++++ Task data ++++

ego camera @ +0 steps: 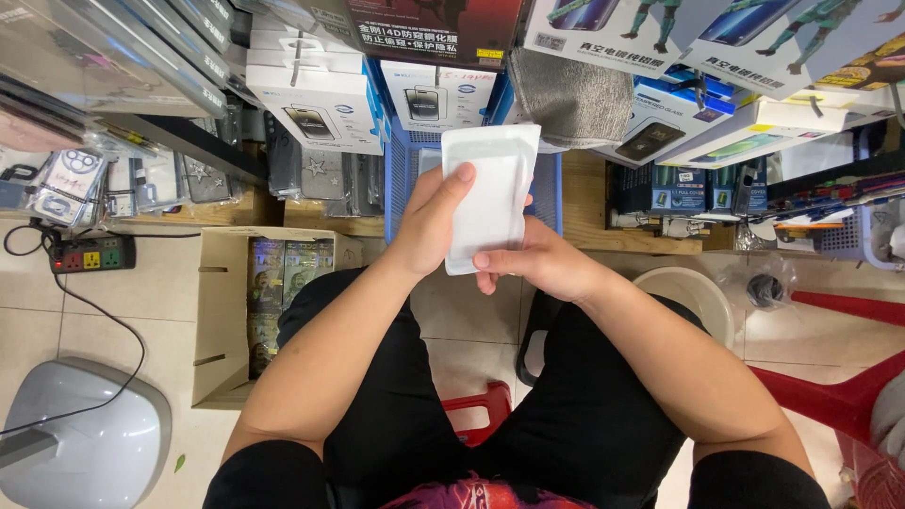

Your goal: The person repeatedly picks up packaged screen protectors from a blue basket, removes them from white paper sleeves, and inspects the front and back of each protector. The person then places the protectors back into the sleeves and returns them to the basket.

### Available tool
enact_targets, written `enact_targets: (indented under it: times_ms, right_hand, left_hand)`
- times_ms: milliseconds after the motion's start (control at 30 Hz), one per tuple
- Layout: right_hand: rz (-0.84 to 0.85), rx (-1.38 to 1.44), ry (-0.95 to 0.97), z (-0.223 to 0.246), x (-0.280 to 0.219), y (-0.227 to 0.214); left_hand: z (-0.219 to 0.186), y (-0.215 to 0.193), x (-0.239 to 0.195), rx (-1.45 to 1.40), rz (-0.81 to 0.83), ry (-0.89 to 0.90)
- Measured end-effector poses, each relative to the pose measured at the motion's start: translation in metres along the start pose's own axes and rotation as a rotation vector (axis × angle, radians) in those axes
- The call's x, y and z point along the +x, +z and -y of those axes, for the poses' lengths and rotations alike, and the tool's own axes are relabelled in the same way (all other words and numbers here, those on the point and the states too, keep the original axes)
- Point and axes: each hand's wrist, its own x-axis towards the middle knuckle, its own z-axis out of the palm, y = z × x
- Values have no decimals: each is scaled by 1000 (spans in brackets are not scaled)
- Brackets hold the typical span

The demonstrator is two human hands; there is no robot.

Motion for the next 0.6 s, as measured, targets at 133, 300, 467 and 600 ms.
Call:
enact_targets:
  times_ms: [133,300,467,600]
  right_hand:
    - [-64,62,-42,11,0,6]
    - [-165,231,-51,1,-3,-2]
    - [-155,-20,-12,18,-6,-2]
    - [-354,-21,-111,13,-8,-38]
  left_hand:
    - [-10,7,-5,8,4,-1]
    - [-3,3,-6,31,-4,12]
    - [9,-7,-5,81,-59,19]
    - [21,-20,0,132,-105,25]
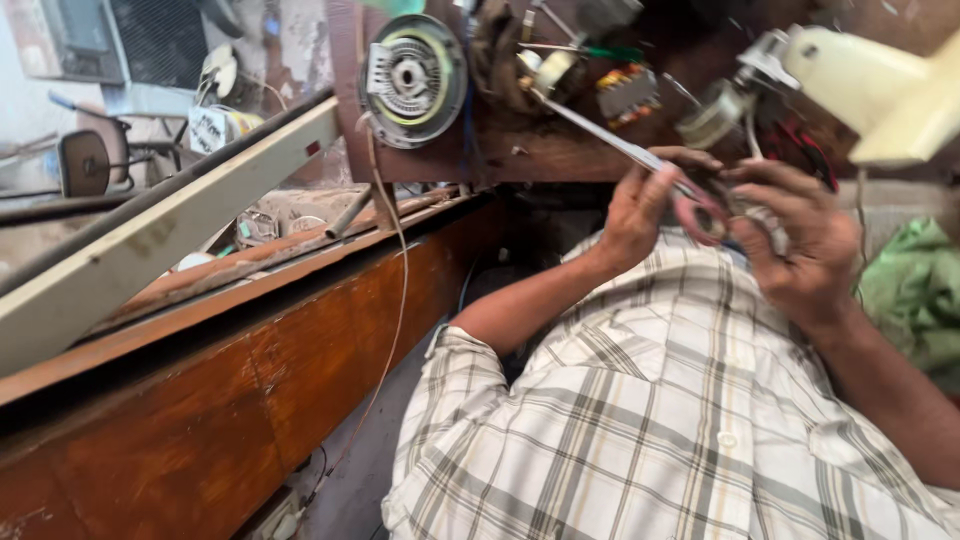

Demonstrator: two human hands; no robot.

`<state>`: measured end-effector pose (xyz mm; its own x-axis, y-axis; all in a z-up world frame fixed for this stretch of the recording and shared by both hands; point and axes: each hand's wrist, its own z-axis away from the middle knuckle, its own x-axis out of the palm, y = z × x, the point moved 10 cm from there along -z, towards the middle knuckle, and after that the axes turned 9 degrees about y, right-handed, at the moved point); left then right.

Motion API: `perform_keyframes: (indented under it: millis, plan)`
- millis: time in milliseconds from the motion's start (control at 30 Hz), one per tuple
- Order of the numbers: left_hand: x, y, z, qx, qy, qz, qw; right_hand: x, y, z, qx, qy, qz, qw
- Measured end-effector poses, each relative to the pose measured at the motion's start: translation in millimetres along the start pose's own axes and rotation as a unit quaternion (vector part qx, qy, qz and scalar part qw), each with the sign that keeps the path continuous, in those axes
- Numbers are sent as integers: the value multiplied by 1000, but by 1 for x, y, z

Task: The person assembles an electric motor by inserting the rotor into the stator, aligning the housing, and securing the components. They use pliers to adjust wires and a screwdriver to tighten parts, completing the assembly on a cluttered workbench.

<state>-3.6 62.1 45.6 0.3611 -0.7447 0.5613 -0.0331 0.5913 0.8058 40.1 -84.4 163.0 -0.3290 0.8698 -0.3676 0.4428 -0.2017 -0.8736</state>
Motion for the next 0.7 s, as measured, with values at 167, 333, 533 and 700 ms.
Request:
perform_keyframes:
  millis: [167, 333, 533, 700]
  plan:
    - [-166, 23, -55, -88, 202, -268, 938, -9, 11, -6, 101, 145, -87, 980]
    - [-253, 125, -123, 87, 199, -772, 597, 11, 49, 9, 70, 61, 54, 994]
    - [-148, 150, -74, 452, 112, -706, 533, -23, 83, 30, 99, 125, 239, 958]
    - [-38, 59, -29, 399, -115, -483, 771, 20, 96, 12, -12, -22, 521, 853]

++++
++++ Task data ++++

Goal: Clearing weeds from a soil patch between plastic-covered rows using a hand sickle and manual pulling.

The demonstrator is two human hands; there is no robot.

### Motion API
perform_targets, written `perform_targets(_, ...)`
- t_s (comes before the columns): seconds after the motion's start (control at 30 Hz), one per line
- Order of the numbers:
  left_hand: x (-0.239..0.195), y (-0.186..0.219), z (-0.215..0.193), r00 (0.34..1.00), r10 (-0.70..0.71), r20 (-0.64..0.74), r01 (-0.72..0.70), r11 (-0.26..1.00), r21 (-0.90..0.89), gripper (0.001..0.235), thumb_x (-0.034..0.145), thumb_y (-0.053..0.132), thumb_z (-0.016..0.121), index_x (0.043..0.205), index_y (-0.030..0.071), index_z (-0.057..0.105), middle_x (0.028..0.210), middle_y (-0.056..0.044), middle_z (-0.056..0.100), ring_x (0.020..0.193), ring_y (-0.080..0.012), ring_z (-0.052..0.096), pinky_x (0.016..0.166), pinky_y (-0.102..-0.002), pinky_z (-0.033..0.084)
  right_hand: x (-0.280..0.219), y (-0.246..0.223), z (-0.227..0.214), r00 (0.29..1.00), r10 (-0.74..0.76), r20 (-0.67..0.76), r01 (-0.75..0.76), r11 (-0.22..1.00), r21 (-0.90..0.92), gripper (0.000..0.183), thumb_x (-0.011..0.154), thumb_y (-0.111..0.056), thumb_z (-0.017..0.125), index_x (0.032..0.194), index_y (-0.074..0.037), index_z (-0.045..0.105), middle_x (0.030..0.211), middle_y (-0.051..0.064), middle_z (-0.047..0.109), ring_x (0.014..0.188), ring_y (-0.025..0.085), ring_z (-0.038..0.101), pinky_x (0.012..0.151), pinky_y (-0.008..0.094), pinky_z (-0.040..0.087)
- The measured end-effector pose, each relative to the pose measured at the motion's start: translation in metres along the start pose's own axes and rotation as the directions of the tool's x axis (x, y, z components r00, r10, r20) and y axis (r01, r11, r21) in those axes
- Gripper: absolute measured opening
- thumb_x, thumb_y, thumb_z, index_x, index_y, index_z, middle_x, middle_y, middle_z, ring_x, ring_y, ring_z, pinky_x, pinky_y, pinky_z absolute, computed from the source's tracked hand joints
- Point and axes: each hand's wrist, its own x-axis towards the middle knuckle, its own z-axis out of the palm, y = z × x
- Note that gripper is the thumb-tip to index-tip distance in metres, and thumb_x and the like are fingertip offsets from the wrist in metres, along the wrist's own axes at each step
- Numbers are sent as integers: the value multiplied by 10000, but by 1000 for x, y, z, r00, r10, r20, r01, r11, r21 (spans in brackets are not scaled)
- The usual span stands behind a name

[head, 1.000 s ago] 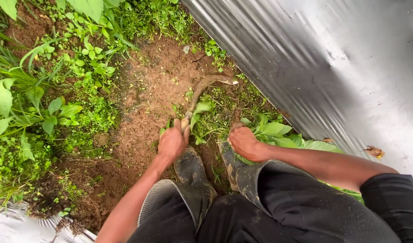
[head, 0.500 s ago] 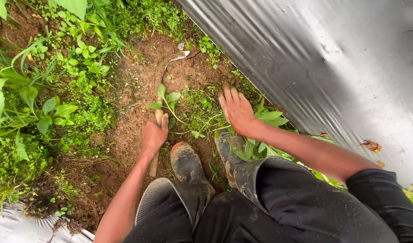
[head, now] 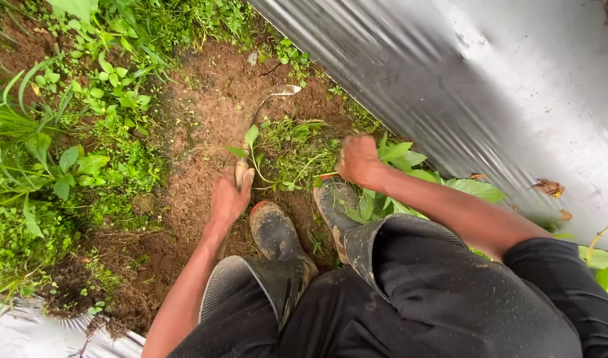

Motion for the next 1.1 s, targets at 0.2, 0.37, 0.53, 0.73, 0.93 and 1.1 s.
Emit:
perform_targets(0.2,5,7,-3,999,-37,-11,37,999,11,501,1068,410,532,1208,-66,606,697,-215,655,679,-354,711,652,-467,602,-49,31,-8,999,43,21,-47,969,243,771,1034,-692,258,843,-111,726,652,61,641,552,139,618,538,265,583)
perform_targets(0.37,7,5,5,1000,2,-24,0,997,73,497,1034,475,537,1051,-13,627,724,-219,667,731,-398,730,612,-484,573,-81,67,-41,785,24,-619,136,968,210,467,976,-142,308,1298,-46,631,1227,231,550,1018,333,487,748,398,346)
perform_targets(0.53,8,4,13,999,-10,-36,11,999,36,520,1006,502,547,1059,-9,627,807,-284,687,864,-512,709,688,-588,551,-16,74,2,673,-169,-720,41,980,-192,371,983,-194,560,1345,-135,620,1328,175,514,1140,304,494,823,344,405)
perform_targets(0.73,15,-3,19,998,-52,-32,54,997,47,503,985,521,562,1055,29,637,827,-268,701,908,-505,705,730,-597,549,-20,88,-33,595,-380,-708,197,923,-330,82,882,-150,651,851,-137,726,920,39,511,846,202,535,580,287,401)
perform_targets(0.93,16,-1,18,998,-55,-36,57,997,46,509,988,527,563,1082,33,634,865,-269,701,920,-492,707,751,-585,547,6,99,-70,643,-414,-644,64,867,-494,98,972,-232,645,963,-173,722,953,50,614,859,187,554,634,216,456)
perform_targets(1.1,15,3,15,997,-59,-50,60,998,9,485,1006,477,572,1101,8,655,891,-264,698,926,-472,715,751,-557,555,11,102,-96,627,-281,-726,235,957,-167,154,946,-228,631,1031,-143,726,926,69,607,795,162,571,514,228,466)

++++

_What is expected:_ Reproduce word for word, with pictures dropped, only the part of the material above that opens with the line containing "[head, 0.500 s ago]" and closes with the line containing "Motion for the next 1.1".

_Solution to the exercise:_
[head, 0.500 s ago] 
[head, now] 

Motion for the next 1.1 s, targets at 0.2, 0.37, 0.53, 0.73, 0.93 and 1.1 s.

The output is now finished.